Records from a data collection
-- Opening Marker --

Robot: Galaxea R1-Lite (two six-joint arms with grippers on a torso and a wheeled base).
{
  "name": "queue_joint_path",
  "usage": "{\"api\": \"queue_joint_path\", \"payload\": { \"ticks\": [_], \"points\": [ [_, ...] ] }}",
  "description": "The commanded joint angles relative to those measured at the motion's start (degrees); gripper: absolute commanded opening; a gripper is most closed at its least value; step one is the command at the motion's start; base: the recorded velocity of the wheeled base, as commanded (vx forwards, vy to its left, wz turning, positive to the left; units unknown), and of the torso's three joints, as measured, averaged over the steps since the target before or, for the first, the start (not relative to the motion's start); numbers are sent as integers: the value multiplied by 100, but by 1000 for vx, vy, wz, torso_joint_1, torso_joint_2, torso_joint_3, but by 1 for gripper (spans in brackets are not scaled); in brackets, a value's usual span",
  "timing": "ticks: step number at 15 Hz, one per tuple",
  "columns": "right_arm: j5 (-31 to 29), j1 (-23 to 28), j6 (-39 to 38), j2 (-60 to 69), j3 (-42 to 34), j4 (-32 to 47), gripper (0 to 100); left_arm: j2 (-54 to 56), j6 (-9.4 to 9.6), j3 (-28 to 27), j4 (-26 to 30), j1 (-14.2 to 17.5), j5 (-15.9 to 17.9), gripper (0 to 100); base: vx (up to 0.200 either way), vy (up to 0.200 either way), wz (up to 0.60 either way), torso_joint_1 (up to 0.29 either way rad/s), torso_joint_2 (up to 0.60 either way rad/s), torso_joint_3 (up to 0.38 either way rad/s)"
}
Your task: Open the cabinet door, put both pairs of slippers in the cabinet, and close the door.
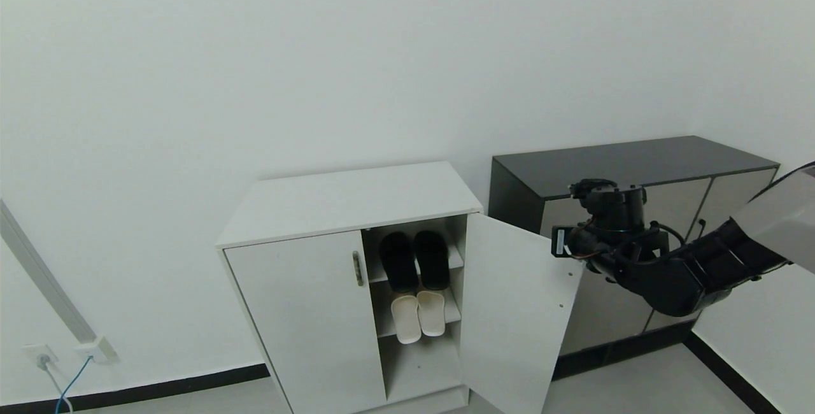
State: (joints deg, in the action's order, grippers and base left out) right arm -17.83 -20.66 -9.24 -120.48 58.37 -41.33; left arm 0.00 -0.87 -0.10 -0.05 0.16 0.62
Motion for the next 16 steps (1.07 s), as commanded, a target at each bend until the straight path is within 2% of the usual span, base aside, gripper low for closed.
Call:
{"api": "queue_joint_path", "payload": {
  "ticks": [1, 9, 16],
  "points": [
    [70, 212, -8, -309, 166, -7, 0, 0, -1, 1, -4, 2, -1, 0, 0, 0, 0, 0, 0, 0],
    [263, 555, -43, -705, 430, -33, 0, 0, -10, 1, -4, 2, -1, 0, 0, 0, 0, 0, 0, 0],
    [289, 642, -43, -986, 518, -25, 0, 0, -28, 1, -4, 2, -36, 0, 0, 0, 0, 0, 0, 0]
  ]
}}
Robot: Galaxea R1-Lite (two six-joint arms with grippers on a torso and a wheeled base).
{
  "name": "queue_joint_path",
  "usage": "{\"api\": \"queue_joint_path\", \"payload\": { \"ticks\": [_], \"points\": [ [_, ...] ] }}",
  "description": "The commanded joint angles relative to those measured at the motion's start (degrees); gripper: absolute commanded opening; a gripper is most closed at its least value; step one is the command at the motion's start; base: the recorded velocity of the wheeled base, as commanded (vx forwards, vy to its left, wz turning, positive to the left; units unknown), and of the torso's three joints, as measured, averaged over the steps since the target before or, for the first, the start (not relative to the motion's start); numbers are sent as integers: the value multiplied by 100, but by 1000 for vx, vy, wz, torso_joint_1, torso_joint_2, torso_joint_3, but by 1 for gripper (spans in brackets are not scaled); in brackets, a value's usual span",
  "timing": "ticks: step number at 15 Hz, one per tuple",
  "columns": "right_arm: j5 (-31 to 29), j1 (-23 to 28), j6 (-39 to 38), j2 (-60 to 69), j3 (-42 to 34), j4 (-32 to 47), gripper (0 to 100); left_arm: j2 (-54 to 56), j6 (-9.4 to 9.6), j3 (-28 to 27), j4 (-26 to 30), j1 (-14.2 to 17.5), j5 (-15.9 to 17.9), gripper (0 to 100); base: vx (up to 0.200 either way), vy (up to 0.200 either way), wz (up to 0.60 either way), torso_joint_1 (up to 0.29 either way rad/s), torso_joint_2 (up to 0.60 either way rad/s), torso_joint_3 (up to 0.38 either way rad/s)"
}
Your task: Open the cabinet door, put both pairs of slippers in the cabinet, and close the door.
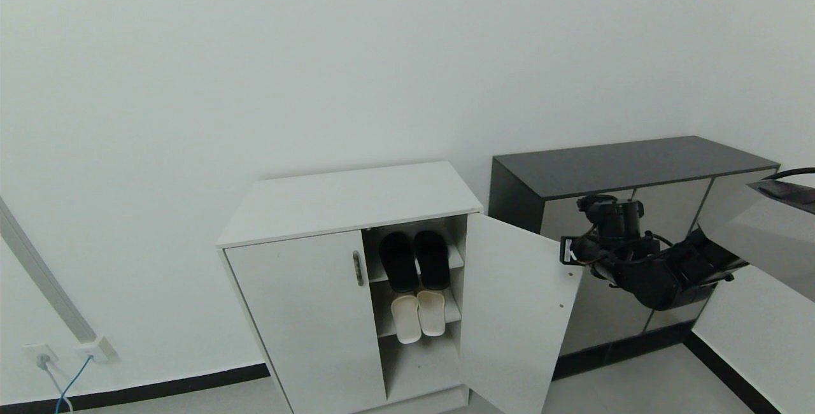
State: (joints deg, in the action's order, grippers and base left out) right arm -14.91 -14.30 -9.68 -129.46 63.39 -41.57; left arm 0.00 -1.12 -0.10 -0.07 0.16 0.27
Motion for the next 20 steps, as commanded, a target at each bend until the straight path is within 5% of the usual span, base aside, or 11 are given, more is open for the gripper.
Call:
{"api": "queue_joint_path", "payload": {
  "ticks": [1, 7, 15, 20],
  "points": [
    [-3, 15, 1, -97, 24, 9, 0, 0, -2, 1, -1, 2, 0, 0, 0, 0, 0, 0, 0, 0],
    [-12, -222, 19, 106, -266, 17, 0, 0, -2, 1, -1, 2, -9, 0, 0, 0, 0, 0, 0, 0],
    [-12, -1629, -139, 1072, -1461, -9, 0, 0, -11, 1, -1, 2, -44, 0, 0, 0, 0, 0, 0, 0],
    [304, -1690, -8, 1195, -1892, -642, 0, 0, -11, 1, -1, 2, -36, 0, 0, 0, 0, 0, 0, 0]
  ]
}}
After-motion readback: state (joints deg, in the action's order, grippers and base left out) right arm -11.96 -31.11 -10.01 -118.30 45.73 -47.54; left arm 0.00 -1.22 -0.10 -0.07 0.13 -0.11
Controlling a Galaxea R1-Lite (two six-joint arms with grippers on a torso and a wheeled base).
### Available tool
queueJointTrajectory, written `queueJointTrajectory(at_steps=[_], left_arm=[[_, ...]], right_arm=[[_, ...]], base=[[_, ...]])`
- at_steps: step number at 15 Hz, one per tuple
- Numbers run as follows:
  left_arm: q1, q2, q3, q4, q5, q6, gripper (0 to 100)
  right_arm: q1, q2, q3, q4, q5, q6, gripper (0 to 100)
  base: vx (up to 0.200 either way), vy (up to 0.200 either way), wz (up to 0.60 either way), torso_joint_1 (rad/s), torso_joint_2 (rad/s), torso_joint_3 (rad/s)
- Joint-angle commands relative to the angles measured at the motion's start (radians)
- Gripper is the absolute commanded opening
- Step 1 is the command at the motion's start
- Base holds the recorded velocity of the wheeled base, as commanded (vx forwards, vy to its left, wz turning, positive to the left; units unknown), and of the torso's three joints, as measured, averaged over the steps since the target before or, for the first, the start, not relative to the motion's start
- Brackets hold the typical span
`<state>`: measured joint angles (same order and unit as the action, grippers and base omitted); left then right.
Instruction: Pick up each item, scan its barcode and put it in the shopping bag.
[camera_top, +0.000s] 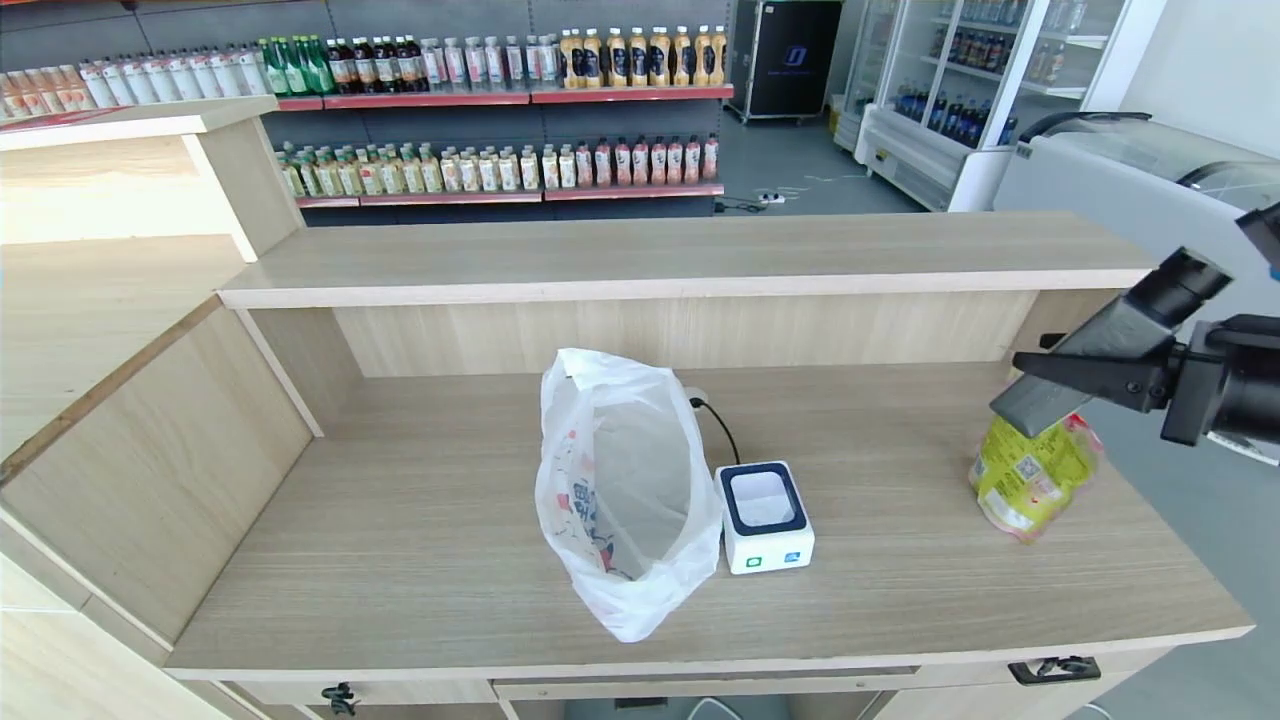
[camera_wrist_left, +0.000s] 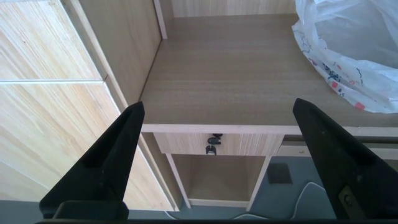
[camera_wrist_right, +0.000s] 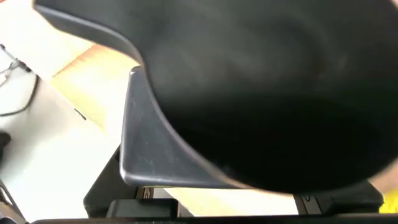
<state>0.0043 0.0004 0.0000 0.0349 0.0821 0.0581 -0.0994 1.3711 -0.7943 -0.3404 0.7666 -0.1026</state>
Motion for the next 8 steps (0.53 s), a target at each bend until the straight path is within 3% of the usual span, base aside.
queueJointTrajectory(at_steps=[1, 5, 7, 8], left_arm=[[0.000, 0.000, 0.000, 0.000, 0.001, 0.000, 100], [0.000, 0.000, 0.000, 0.000, 0.001, 0.000, 100], [0.000, 0.000, 0.000, 0.000, 0.001, 0.000, 100], [0.000, 0.000, 0.000, 0.000, 0.001, 0.000, 100]], right_arm=[[-0.131, -0.067, 0.018, 0.106, -0.006, 0.029, 0], [-0.184, -0.078, 0.035, 0.209, -0.069, 0.023, 0], [-0.174, -0.076, 0.024, 0.253, -0.205, 0.020, 0], [-0.160, -0.075, 0.018, 0.261, -0.325, 0.006, 0]], base=[[0.000, 0.000, 0.00, 0.000, 0.00, 0.000], [0.000, 0.000, 0.00, 0.000, 0.00, 0.000], [0.000, 0.000, 0.00, 0.000, 0.00, 0.000], [0.000, 0.000, 0.00, 0.000, 0.00, 0.000]])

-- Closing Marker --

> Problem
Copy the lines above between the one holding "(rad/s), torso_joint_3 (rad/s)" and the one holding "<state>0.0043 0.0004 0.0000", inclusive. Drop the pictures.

> Finished exercise
  base: vx (up to 0.200 either way), vy (up to 0.200 either way), wz (up to 0.60 either way), torso_joint_1 (rad/s), torso_joint_2 (rad/s), torso_joint_3 (rad/s)
- Joint-angle commands relative to the angles measured at the motion's start (radians)
- Gripper is the absolute commanded opening
- Step 1 is the command at the motion's start
- Base holds the recorded velocity of the wheeled base, as commanded (vx forwards, vy to its left, wz turning, positive to the left; units unknown), and of the torso's three joints, as measured, averaged over the steps since the target before or, for the first, the start, not relative to the motion's start
- Brackets hold the typical span
`<state>`: measured joint angles (same order and unit as the action, grippers and base omitted); left then right.
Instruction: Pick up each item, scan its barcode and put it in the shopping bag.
[camera_top, +0.000s] 
[camera_wrist_left, +0.000s] 
[camera_wrist_right, +0.000s] 
<state>0.0043 0.0004 0.0000 0.0349 0.0821 0.0581 -0.0994 1.3711 -0.7943 -0.3404 0.7666 -0.1026</state>

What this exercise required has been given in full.